Aim of the exercise →
Nothing but the lines from the one containing "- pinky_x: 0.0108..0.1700" through the one containing "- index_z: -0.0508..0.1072", both included, should be given again, each exactly as written below.

---------- Records for the task ----------

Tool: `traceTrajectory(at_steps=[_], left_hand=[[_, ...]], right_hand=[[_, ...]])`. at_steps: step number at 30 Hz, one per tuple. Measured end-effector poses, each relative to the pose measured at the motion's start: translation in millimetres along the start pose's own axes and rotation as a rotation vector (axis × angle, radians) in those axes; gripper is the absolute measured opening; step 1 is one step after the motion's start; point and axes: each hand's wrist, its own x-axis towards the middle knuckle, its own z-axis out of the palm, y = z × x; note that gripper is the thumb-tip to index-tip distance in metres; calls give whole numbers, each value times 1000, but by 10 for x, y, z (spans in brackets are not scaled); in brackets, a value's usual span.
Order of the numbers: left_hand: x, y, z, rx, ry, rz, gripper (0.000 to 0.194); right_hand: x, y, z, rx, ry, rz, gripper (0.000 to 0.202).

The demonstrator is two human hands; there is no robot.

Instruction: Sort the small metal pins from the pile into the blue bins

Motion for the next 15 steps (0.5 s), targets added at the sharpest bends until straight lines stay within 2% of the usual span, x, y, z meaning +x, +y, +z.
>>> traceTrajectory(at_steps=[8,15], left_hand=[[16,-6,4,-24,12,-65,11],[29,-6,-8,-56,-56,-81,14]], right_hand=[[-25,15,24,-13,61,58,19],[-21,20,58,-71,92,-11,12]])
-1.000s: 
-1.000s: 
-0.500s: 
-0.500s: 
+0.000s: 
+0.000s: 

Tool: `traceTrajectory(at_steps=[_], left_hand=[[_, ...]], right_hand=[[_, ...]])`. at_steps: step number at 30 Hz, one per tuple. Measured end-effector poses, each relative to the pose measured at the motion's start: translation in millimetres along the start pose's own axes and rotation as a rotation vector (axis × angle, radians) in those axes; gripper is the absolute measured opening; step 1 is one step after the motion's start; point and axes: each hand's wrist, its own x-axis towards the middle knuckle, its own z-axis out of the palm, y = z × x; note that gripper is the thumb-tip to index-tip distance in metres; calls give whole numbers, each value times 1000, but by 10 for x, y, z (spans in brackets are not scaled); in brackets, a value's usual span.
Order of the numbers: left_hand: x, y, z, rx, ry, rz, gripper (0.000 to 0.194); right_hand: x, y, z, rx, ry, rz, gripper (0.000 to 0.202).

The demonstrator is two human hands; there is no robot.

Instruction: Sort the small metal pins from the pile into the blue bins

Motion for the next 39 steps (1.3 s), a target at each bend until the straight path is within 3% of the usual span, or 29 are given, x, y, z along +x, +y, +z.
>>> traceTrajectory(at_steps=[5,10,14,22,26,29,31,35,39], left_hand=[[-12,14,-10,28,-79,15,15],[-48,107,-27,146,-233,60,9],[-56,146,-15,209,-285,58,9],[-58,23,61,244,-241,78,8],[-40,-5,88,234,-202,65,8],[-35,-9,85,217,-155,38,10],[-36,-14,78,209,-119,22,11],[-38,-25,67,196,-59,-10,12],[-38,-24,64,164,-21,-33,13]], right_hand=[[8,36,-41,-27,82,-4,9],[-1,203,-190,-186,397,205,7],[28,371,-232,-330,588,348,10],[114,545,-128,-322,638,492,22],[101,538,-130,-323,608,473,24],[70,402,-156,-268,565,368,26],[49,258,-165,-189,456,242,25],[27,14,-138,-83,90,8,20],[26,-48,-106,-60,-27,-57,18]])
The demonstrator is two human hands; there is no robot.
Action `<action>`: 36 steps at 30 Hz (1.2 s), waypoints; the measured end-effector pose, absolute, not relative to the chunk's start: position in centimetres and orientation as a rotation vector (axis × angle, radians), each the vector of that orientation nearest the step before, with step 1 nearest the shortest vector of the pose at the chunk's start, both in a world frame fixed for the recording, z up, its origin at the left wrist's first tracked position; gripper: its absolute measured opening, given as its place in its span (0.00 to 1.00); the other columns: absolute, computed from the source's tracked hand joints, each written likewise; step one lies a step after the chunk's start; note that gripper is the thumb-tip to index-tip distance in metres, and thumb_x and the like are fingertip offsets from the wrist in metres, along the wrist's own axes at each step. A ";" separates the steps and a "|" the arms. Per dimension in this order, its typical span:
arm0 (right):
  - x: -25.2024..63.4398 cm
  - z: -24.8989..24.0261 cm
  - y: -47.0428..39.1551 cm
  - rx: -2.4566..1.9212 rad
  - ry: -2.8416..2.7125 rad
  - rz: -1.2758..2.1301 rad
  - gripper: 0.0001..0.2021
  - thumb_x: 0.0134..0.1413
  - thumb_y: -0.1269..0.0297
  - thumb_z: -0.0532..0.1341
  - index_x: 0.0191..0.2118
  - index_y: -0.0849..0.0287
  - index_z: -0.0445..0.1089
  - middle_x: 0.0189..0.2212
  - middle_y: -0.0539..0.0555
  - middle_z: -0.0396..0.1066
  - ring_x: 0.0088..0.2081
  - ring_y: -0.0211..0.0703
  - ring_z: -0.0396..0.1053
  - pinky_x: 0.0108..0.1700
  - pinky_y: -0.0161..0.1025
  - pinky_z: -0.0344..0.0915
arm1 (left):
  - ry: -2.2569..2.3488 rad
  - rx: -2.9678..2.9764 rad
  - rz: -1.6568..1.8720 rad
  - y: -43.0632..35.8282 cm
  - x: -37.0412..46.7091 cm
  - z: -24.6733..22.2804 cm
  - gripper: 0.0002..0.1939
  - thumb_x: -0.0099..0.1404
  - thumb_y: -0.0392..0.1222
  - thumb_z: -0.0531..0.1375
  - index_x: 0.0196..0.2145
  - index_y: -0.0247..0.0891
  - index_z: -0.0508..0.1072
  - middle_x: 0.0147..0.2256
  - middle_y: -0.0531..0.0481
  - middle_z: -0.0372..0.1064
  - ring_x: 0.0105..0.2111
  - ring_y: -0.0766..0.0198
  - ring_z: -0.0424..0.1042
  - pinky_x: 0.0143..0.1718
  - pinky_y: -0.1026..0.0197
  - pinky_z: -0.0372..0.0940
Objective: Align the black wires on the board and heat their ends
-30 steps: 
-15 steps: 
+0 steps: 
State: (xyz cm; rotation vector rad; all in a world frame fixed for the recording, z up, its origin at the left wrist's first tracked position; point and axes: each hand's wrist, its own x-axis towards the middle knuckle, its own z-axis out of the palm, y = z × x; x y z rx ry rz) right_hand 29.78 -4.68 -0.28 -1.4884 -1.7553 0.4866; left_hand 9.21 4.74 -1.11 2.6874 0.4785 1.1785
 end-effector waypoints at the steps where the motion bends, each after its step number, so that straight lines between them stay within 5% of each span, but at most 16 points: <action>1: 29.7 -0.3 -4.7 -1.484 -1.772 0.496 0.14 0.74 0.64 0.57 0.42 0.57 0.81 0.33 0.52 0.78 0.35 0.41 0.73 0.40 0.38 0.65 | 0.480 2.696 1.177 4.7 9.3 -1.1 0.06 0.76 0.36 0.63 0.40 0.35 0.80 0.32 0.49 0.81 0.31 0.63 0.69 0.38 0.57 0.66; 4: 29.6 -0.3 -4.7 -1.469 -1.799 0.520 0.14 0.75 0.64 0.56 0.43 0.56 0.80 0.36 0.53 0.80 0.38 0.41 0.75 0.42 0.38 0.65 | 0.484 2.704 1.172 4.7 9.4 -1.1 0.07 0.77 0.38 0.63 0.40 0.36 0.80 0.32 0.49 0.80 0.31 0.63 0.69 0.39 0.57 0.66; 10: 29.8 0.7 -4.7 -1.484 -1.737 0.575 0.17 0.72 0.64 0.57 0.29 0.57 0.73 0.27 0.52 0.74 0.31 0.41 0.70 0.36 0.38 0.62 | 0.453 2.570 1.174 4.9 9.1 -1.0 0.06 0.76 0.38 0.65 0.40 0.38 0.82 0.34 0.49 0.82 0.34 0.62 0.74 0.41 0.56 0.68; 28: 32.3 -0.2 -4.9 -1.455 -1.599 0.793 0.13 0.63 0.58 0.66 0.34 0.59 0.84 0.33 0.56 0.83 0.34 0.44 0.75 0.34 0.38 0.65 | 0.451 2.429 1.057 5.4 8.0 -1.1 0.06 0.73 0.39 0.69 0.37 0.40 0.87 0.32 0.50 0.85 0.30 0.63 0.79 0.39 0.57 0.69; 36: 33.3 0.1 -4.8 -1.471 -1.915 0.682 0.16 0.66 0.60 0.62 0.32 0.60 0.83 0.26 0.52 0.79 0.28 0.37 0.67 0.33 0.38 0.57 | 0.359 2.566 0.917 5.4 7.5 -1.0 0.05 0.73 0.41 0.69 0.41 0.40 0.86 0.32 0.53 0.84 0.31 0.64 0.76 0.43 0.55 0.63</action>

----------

Exercise response →
  - pinky_x: 0.0108..0.1700
  - pinky_y: -0.0161..0.1025
  - pinky_z: -0.0344..0.0915
arm1 (left):
  - ry: -2.2569..2.3488 rad
  - rx: -2.9678..2.9764 rad
  - rz: -1.6568..1.8720 rad
  - y: -43.0632..35.8282 cm
  - x: -37.0412..46.7091 cm
  - z: -24.6733..22.2804 cm
  - gripper: 0.0002..0.1939
  - thumb_x: -0.0099..0.1404
  - thumb_y: -0.0392..0.1222
  - thumb_z: -0.0531..0.1375
  - index_x: 0.0196..0.2145
  - index_y: -0.0247..0.0891
  - index_z: -0.0508..0.1072

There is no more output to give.